The beauty of SBV is that, in addition to making tangible and lasting impacts, company employees gain career-boosting skills. As Diane Melley, IBM’s vice president of global citizenship initiatives, says, “Most important, we’re trying to have an impact on a community, but these projects also build community among ‘IBMers.’ To navigate and progress in a company as large as IBM, you need to know where to find the answers you need, so SBV is a great networking opportunity.” It also offers a rare chance for employees to take ownership of a project from end to end, whereas they might otherwise be “coding a part of something bigger.”

“In the nonprofit world, you pedal really, really hard, and there’s so little time for strategy,” says Nicole Jolly, senior program manager at Employ, a collective of nonprofits providing job training to disadvantaged youth in New Orleans. That’s why she was grateful to get help from JPMorgan Chase & Co., which sent a team of volunteers on a three-week placement with Employ, helping them design a more effective business strategy so that they can better deliver on charitable goals.

The project was part of JPMorgan Chase’s Service Corps program, an example of how businesses can use their strengths to help solve social problems while also investing in employees’ professional development. Eric Schroeder, who manages the Service Corps, reveals that he works closely with HR to find candidates for these projects. Through a formal process, he says, “we target people with a track record of performance success.” The short placements focus on resolving specific issues, using the best people JPMorgan Chase has for the job.

For JPMorgan Chase staff, Schroeder says, the Service Corps provides a crash course in adaptability. “They’re working with people outside their line of business, so you force them to adapt to a new reality,” he says.

The nonprofits, in return, get lasting results, Schroeder adds. He recalls a project in Chicago where four employees helped a startup nonprofit aimed at providing jobs in the impoverished Woodlawn neighborhood come up with a realistic model for driving revenue and creating sustainable jobs. “We just had a check-in call with them,” Schroeder says, “and, five months later, they’re using our sales model, and they’re up and running.”

While SBV poses an excellent career development strategy, businesses should be careful not to prioritize their needs above the nonprofit’s. In a recent report by the Stanford Social Innovation Review, one nonprofit leader recollected how a company wanted to work on three projects to meet its own engagement goals, when the nonprofit needed only one.
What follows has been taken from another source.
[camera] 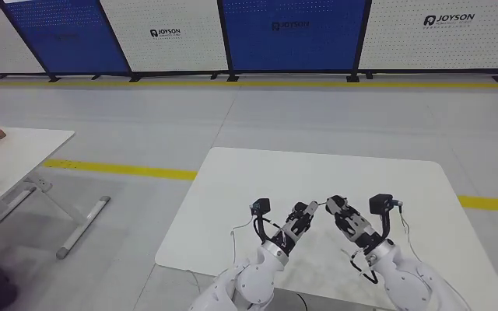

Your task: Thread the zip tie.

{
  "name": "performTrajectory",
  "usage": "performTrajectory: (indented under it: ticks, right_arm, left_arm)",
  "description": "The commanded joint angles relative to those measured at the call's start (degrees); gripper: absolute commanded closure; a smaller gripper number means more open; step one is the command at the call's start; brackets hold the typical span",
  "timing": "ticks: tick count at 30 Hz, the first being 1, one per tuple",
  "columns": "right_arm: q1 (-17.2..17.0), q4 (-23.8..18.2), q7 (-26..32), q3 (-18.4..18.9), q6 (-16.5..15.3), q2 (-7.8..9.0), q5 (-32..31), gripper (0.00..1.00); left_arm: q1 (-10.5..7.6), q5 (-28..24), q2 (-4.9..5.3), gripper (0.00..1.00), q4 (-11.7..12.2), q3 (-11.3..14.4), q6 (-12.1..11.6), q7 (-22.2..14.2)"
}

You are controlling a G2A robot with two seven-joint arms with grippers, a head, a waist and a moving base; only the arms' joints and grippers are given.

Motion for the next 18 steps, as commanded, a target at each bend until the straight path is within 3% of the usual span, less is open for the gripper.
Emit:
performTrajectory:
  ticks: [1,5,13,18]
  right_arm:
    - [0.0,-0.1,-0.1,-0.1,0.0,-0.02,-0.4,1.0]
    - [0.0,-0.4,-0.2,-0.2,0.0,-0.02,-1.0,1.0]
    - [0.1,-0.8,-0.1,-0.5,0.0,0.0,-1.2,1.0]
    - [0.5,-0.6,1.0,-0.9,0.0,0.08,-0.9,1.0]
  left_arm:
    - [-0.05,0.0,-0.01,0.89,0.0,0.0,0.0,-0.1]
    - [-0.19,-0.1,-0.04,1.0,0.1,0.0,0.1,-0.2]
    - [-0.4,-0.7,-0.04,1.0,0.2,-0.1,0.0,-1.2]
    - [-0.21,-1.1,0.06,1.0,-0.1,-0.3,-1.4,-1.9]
Feeling beholden to accept all three, the nonprofit wasted time it couldn’t spare.

But the same study showed that the majority of nonprofits really value SBV, saying it tended to be more customized to their needs than pro bono work. And in the nonprofit environment, where funding is poured directly into supporting the people they serve, the chance to absorb new skills that can boost operational power at no cost provides more than a check ever could.